How to manage session for a user logged in from mobile app in PHP?

Question

I\'m a PHP programmer by profession. So, I don\'t have any idea about iOS and Android coding.

The scenario is there is one website developed using a

Answer 1

Your server should be completely stateless, and so no session should be stored.. a REST API is effectively just a data abstraction layer with optional security (through token)

So you API expose an authentication service, which will respond with an Authorization token to be used on subsequent requests as a header, this token should be a 1to1 relation with each user, and Universally Unique. It should also have an expire time, at which point your server responds with appropriate error response requesting your app to refresh the token, which can be done either via a separate refresh token system, or requesting that the user logs in again to refresh the token.
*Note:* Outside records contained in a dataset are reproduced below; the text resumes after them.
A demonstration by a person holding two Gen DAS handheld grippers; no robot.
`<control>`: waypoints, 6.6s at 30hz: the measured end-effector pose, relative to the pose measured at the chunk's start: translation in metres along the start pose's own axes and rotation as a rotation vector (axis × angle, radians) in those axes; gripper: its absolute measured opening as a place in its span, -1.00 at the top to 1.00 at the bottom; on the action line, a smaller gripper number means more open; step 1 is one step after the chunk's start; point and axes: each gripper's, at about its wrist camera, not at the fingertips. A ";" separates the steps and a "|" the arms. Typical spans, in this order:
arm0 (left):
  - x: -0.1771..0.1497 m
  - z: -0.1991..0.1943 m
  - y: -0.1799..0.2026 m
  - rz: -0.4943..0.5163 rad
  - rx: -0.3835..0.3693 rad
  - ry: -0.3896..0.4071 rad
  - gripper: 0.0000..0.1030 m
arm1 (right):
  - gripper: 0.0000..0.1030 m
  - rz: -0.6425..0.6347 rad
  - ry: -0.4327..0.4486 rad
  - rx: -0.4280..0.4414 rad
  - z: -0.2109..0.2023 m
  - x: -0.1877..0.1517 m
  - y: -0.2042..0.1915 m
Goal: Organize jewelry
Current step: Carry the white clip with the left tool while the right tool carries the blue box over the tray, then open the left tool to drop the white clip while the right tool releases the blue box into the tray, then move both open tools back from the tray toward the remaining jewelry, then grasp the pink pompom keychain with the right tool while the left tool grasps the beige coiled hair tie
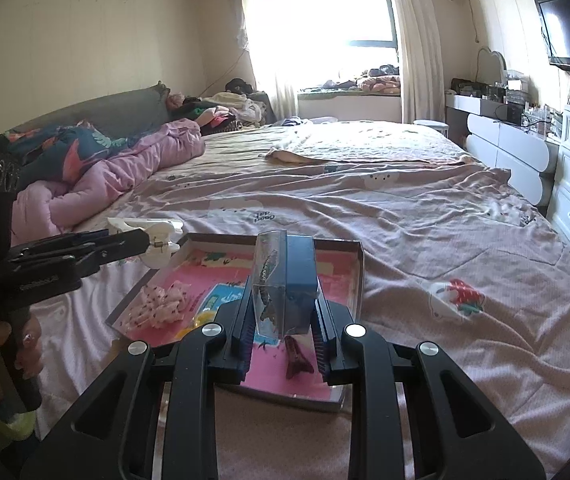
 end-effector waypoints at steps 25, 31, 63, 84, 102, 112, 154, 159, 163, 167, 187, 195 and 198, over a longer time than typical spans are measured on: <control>-0.039 0.070 -0.040 -0.025 0.059 -0.157 0.46 | 0.54 -0.047 -0.165 0.058 0.075 -0.023 -0.020; -0.045 0.075 -0.050 -0.052 0.066 -0.187 0.46 | 0.54 -0.064 -0.232 0.069 0.083 -0.039 -0.026; -0.041 0.058 -0.056 -0.088 0.076 -0.183 0.44 | 0.13 -0.045 -0.356 0.073 0.085 -0.066 -0.036; -0.019 -0.009 -0.060 -0.125 0.077 -0.068 -0.13 | -0.68 -0.052 -0.107 0.012 0.020 -0.033 -0.036; -0.015 -0.075 -0.047 -0.159 0.083 0.040 -0.78 | -0.82 -0.064 0.027 -0.022 -0.037 -0.023 -0.041; -0.029 -0.104 -0.034 -0.147 0.077 0.068 -0.78 | -0.82 -0.073 0.073 -0.014 -0.066 -0.023 -0.050; -0.100 -0.122 -0.008 -0.044 0.111 -0.078 -0.78 | -0.82 -0.112 -0.067 0.012 -0.099 -0.082 -0.067; -0.108 -0.117 -0.017 -0.068 0.126 -0.106 -0.78 | -0.82 -0.114 -0.097 0.018 -0.096 -0.089 -0.070; -0.114 -0.109 -0.025 -0.089 0.133 -0.126 -0.78 | -0.82 -0.101 -0.126 0.002 -0.087 -0.094 -0.067; -0.120 -0.101 -0.032 -0.104 0.142 -0.139 -0.78 | -0.82 -0.097 -0.171 -0.035 -0.074 -0.105 -0.061; -0.124 -0.042 -0.058 -0.175 0.188 -0.197 -0.77 | -0.66 -0.016 -0.303 -0.139 -0.020 -0.128 -0.028; -0.132 -0.019 -0.061 -0.192 0.223 -0.251 -0.73 | -0.36 0.007 -0.366 -0.156 -0.005 -0.135 -0.021; -0.133 -0.018 -0.062 -0.192 0.236 -0.257 -0.58 | 0.00 0.026 -0.369 -0.157 -0.005 -0.136 -0.017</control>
Point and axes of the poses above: each gripper's, at about its wrist camera, not at the fingertips, and z roughly the way its jaws point, y to its right, x to its top, and after that the axes turned 8 degrees about y, right-handed
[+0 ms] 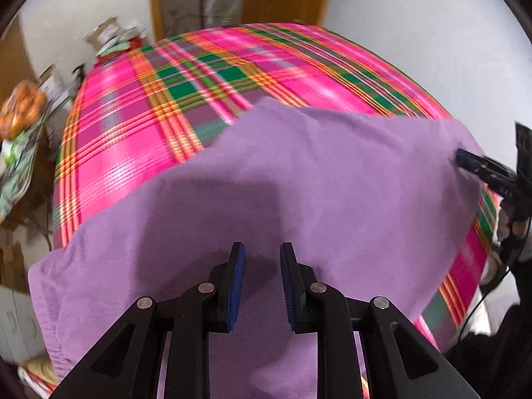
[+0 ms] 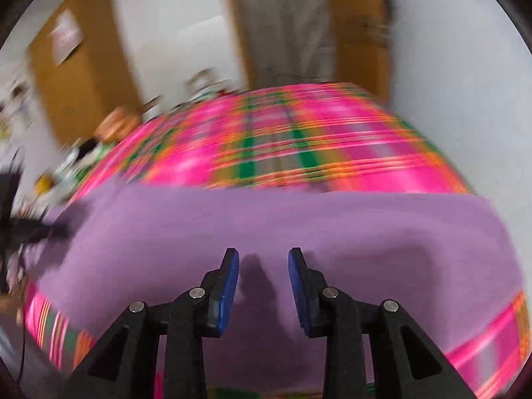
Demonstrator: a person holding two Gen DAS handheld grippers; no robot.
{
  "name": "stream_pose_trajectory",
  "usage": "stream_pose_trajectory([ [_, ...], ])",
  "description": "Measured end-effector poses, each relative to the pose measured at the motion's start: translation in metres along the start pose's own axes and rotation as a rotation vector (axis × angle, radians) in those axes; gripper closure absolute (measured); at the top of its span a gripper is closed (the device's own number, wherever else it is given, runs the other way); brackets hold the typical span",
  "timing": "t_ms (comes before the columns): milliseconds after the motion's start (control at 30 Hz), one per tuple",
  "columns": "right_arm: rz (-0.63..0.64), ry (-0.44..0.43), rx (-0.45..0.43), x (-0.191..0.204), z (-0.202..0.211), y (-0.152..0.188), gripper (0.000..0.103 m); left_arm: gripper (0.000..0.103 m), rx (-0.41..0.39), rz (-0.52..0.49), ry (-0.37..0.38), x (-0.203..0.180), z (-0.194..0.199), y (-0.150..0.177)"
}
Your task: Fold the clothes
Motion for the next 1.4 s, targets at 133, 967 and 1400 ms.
stream_pose_trajectory([
  [133,0.151,0.002,-0.003,0.047,-0.006,0.021,0.067,0.081,0.014,-0.081,0.037,-0.021,0.001,0.009],
  [967,-0.020,-0.129,0.071,0.089,-0.092,-0.047,0.067,0.081,-0.032,-0.051,-0.071,-0.006,0.021,0.016],
  [1400,-0.043,-0.067,0.096,0.106,-0.163,-0.111,0.075,0.081,-0.129,0.299,-0.234,0.107,0.064,0.017],
])
Point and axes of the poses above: each gripper's, at about its wrist camera, not at the fingertips, and z roughly against the way its jaws point, x to its left, y to its underside, the point moved 1 cm from there along -z, roughly the way its jaws point, and after that the axes turned 7 degrees about -x, right-handed, at the moved point
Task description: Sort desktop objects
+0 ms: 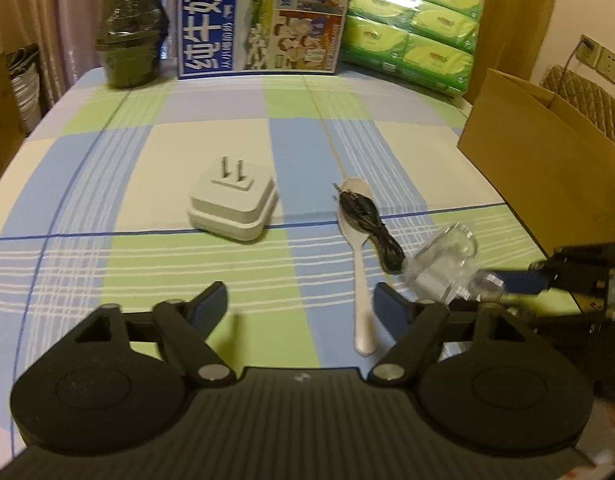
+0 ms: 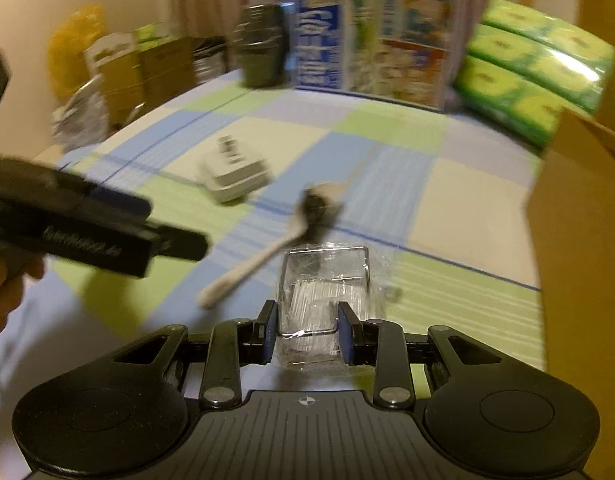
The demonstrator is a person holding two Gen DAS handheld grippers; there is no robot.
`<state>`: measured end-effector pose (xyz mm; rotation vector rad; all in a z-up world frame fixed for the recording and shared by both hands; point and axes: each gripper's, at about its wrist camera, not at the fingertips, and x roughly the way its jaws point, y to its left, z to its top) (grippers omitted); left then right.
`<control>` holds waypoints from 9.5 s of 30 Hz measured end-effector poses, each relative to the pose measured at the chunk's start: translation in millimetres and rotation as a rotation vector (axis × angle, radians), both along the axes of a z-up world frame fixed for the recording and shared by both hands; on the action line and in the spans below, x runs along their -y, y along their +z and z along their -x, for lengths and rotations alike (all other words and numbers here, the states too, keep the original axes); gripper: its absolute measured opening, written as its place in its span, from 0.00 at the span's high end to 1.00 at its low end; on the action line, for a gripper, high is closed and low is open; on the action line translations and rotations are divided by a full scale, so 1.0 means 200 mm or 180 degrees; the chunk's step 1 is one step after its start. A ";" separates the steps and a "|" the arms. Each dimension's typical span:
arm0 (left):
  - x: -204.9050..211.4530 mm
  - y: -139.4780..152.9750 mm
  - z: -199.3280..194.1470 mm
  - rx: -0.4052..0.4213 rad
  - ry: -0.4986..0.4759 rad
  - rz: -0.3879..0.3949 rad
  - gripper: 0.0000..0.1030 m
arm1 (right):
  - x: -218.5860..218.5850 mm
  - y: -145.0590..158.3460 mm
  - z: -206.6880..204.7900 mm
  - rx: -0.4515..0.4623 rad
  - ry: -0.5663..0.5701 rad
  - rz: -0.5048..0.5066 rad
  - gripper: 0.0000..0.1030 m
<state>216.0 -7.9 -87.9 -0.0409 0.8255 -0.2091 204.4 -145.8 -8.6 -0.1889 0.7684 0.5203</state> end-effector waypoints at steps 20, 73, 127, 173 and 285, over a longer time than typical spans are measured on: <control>0.33 -0.11 -0.33 -0.0043 -0.0311 0.0190 0.68 | 0.16 -0.02 -0.15 -0.0049 -0.0558 -0.0078 0.73; 0.33 0.12 0.63 -0.0116 0.0031 0.0272 0.91 | 0.20 0.27 0.57 0.0136 -0.0634 -0.0491 0.73; 1.07 0.64 1.01 0.0288 -0.0603 0.0586 0.91 | 1.00 0.76 1.13 0.0720 -0.1507 -0.0496 0.73; 1.50 0.67 0.18 0.0162 -0.0757 0.0680 0.92 | 1.34 0.81 0.31 0.0483 -0.1326 -0.0399 0.73; -0.24 0.48 0.84 0.0343 0.0671 -0.0134 0.01 | 0.16 0.66 0.69 0.0094 -0.0741 -0.0849 0.02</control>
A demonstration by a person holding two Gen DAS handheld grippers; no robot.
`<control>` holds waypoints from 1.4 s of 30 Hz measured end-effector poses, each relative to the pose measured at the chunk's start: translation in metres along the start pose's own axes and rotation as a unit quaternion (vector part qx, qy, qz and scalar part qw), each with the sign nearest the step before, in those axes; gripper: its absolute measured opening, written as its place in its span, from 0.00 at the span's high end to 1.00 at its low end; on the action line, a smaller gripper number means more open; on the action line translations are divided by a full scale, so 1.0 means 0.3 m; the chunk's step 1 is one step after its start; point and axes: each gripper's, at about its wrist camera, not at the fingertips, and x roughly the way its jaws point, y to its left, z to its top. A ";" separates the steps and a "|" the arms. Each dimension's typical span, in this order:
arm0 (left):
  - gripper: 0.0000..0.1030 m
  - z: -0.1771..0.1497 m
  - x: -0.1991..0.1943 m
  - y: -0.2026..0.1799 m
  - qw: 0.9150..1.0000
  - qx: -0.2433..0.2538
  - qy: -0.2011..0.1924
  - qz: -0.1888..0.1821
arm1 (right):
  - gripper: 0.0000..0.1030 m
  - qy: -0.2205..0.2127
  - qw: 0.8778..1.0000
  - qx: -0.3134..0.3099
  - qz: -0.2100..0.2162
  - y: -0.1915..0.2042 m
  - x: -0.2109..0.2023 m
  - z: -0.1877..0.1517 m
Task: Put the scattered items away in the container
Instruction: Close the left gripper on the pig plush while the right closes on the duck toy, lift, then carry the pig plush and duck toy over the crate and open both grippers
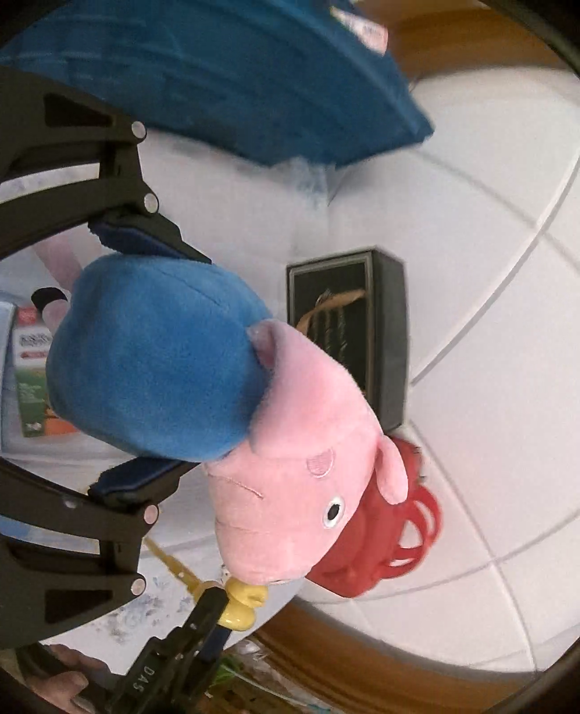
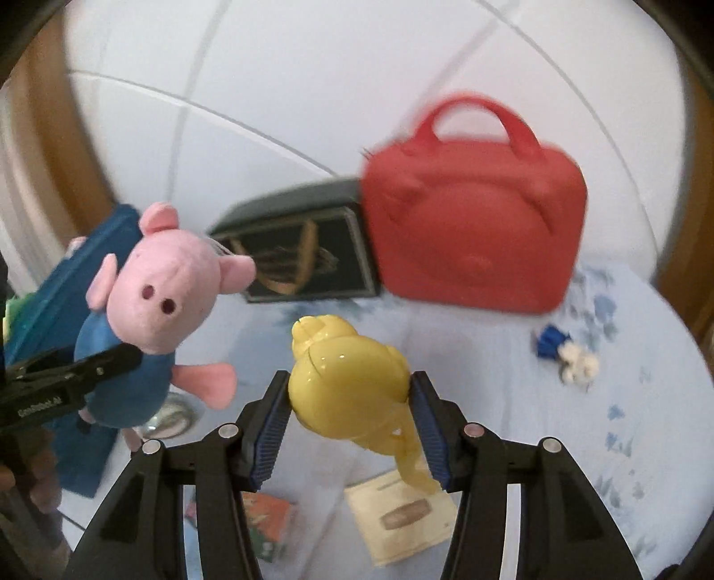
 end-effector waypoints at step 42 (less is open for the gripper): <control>0.27 0.008 -1.054 1.284 0.943 -0.108 -0.138 0.283 | 0.49 -0.183 0.925 -0.276 0.185 1.706 -0.320 0.253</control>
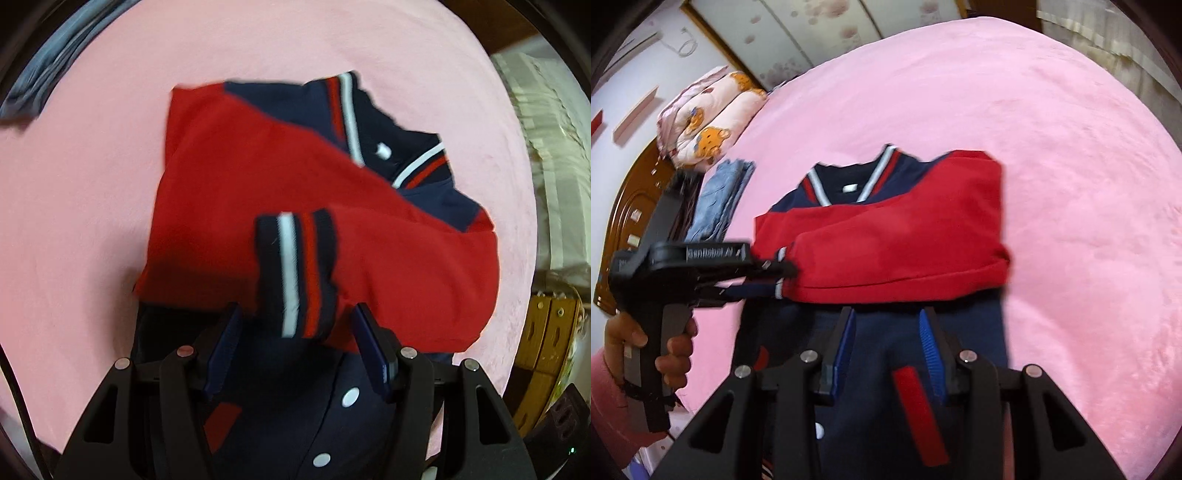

It is the APP which should maintain the state, not the server. The server is merely there for data purposes, and so should not rely on any kind of session based authentication.

Answer 2

If your are using Oauth 2 for athentication, here is the common setup:

• User logs in on mobile app
• If the credentials are ok, the server returns the access token, a refresh token and the token's lifetime
• The mobile app stores those values + current timestamp
• On the server's side, a garbage collector is configured to clear expired tokens
• Before making any api call, the mobile app checks if the token is about to expire (with the help of the stored values). If the token is about to expire, the app sends the refresh token which instructs the server to generate a new access token
• If you want users to stay connected, the app can be configured to check the access token periodically and request a new one if it's stale

Hope this helps.

Cheers

Answer 3

A session is "something" that lives on the server. It can be an object storing details about the user (for instance session id, username, email address...) or any other data that will be required to process future requests (such as shopping cart details, delivery address...).

That "something" is typically an object, which can be stored in memory, in a database or even serialized and saved to the file system (I believe this is the default in PHP).

So when you say "I don't know whether the session is maintained in iOS/Android app", I'm afraid that doesn't make sense. Only the server can maintain sessions.

Typically, the only thing that the client would know (web browser or mobile app) is the session id (in the form of a token or GUID). That is the only thing the client/app needs to remember and it needs to be sent alongside any request to the server.

It could be stored as a cookie and/or sent to the server as a request header.

Then the server will read the session id/token from the cookies or header and will retrieve the session details from the place where it stores sessions (file system, memory or database). That is what happens behind the scene when you call session_start().

To read more about session handling and how to create custom session handler (which might be required in your case to get a token from the request headers):
http://php.net/manual/en/function.session-start.php

Answer 4

Unlike web browsers, iOS and android apps cannot maintain sessions. Usually, once a user has logged in (login credentials verified from server), its login credentials are saved on client side. Then the app gets data from server using session less REST api calls. This is how mostly it is done in mobile applications.

However, if you want the server session and mobile app go hand in hand (which i don't think is a good idea), the way is

1) When the user logs in, a security token is generated on the server side and saved on both server and client side.

2) The mobile app will be able to communicate with the server as long as the security token is valid.

3) When the session expires, the security token becomes invalid. Now there must be an understanding between server and client about the response when the session is expired. Now the mobile app must redirect the user to login page again. The user will login again and then communicate with the server. This should happen every time the session is expired.

Answer 5

REST is sessionless for its nature. You need to generate a token when user logged in. You must save this token on your mobile client. For every request, you need to attach a valid token in request header and check it at server side. If token expires, the token stored on a client is not valid. So, you need to login again because of 401 response. If token it's not correct you need to responde 400. I hope that I'm helpful for you.

Answer 6

I dont have any experience working with PHPFox but this is how a mobile frontend should ideally handle the issues:

Case 1: Mobile app actively talking to server:

• Session timeout stamp keeps bumping up and session stays alive.

Case 2: Mobile app active without any server communication (e.g. incoming phone call, moving between apps etc.):

• Server session may or may not timeout.
• If it times out, next query to server will fail auth and return an error.
• App consumes this error and gracefully redirects to login screen with a message toast urging the user to login. (This happens in my banking app)

Case 3: User kills the app on device and relaunches it:

• The app should store the token either in sqllite or shared preferences. (Always logged in apps take this approach)
• Upon relaunch, app can query the server with the presistent token.
• If session is alive, communication goes through and user can continue. If not, user goes to login screen as in Case 2.